● Instructions to follow
Reproduce every line in the material below that holds "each".
*** Opening of Provided data ***
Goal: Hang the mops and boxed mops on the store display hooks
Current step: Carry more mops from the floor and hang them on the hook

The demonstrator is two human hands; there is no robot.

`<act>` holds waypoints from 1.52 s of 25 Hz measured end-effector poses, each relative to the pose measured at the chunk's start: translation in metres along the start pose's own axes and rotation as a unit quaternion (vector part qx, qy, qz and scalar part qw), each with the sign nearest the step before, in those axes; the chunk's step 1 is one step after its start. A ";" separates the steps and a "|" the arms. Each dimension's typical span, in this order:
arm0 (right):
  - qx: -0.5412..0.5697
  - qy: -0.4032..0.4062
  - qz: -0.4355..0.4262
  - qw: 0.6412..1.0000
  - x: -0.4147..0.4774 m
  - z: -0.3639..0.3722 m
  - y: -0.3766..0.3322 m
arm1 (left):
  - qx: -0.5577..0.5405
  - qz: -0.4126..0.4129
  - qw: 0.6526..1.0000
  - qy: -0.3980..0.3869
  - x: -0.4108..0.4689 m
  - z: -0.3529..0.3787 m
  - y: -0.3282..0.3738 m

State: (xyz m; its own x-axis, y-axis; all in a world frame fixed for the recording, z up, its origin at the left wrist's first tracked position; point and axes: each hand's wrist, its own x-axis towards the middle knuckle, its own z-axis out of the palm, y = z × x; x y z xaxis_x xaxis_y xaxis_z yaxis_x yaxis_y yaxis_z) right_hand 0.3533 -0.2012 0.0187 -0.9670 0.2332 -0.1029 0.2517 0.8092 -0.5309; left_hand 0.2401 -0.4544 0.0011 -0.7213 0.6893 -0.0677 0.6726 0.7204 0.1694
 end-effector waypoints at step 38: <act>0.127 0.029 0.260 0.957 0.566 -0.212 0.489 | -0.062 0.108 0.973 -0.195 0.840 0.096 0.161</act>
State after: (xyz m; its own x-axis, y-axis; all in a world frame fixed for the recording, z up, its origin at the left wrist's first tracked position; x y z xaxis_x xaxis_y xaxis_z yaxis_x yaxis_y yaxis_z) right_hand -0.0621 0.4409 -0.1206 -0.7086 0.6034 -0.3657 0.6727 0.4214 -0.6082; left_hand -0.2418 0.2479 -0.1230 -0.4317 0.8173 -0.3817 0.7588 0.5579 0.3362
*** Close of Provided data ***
● Exercise response
`<act>` holds waypoints from 1.52 s of 25 Hz measured end-effector poses, each relative to the pose measured at the chunk's start: translation in metres along the start pose's own axes and rotation as a unit quaternion (vector part qx, qy, qz and scalar part qw), each with the sign nearest the step before, in those axes; the chunk's step 1 is one step after its start. A ";" separates the steps and a "|" the arms. Each dimension's typical span, in this order:
State: (xyz m; its own x-axis, y-axis; all in a world frame fixed for the recording, z up, its origin at the left wrist's first tracked position; point and axes: each hand's wrist, its own x-axis towards the middle knuckle, its own z-axis out of the palm, y = z × x; x y z xaxis_x xaxis_y xaxis_z yaxis_x yaxis_y yaxis_z) right_hand 0.3533 -0.2012 0.0187 -0.9670 0.2332 -0.1029 0.2517 0.8092 -0.5309; left_hand 0.2401 -0.4544 0.0011 -0.7213 0.6893 -0.0677 0.6726 0.7204 0.1694

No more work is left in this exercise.